Research of high refractive index transparent conducting Nb-doped TiO2 (TNO) films and its application on high reflection mirror

• Main Authors: Ssu-hsiang Peng, 彭思翔
• Other Authors: Cheng-chung Lee
• Format: Others
• Language: zh-TW
• Published: 2010
• Online Access: http://ndltd.ncl.edu.tw/handle/31656331611613588338

碩士 === 國立中央大學 === 光電科學研究所 === 98 === Transparent conducting oxide (TCO) is a special material. It has the characteristic that like metals it can conduct electricity. Furthermore metal oxides are transparent in the visible light region. Presently, TCO is a key component in solar cells, organic light emitting displays (OLEDs), light emitting displays (LEDs), flat panel displays (FPDs), touch panels, etc.
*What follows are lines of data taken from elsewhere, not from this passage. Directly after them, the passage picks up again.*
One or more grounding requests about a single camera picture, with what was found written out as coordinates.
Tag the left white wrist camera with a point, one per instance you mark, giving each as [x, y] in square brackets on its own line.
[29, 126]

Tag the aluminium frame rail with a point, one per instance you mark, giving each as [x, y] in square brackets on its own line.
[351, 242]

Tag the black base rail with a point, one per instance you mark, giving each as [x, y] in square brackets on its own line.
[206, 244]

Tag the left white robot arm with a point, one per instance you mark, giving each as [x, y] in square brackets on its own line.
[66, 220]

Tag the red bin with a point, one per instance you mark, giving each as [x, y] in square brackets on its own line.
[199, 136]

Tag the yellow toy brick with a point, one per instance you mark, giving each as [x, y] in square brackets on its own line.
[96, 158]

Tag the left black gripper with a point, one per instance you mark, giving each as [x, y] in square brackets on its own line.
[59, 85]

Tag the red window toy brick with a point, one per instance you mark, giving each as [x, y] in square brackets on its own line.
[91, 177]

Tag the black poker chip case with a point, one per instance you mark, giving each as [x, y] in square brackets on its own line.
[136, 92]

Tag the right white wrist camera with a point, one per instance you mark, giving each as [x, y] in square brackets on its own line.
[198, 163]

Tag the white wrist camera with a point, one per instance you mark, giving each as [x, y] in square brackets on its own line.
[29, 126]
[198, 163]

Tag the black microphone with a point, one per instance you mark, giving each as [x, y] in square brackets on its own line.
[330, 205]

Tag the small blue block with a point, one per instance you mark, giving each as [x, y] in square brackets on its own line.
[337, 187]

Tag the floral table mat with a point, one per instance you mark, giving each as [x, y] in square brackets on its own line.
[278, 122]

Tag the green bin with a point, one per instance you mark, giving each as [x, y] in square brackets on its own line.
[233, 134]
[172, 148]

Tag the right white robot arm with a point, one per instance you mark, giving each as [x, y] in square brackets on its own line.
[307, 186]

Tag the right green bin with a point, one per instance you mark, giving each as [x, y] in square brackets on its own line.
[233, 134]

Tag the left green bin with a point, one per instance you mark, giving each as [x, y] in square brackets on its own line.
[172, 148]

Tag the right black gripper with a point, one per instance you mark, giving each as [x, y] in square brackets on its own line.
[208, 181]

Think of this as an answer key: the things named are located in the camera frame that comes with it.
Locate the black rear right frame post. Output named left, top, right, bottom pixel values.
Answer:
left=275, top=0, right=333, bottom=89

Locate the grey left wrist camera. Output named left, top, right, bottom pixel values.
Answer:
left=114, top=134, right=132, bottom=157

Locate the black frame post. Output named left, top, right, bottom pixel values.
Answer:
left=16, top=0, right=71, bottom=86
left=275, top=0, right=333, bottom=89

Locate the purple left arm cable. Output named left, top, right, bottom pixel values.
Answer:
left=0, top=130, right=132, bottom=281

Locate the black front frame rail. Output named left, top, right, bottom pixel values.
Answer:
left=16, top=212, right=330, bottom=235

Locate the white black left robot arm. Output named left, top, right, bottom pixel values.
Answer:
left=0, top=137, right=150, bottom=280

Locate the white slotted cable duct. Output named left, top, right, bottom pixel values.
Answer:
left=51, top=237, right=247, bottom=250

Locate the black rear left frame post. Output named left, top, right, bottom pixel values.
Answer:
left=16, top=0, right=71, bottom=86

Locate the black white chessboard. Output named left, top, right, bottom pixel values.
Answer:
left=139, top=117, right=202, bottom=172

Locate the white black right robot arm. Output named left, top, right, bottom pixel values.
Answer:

Sn-doped In2O3 (ITO) is a major component of the most widely used TCO, because it has excellent resistivity and transmittance in the visible light region. However, indium is in short supply worldwide, which pushes up the cost. This motivates researchers to develop alternatives to ITO. Furubayashi et al. have recently published results on the development of an In-free TCO material, Nb-doped anatase TiO2 (TNO). The material has development of a novel transparent conductive oxide. In this study, we deposited the Nb-doped TiO2 films, and then investigated the electrical and optical characteristics of the films. We used the high refractive index of characteristic of TNO films with AZO to design and deposit transparent conducting oxide of high reflectance. The low resistivity Nb-doped TiO2 films, the number of atoms of titanium and niobium ratio was from 9 to 17, were deposited when the DC power for the Nb target was from 20 to 24 W, with resistivity of ~4.6×10-4 Ω-cm, mobility of ~1.15 cm2/V-s, and carrier concentrations of ~1.18×1022 cm-3. The films exhibited an average optical transmittance of ~72 % and absorbance <10 % in the visible region. The transparent conducting oxide of high reflectance was deposited by using TNO and AZO. The highest reflectance was 90 % at 550 nm and resistivity was 1.88×10-3 Ω-cm.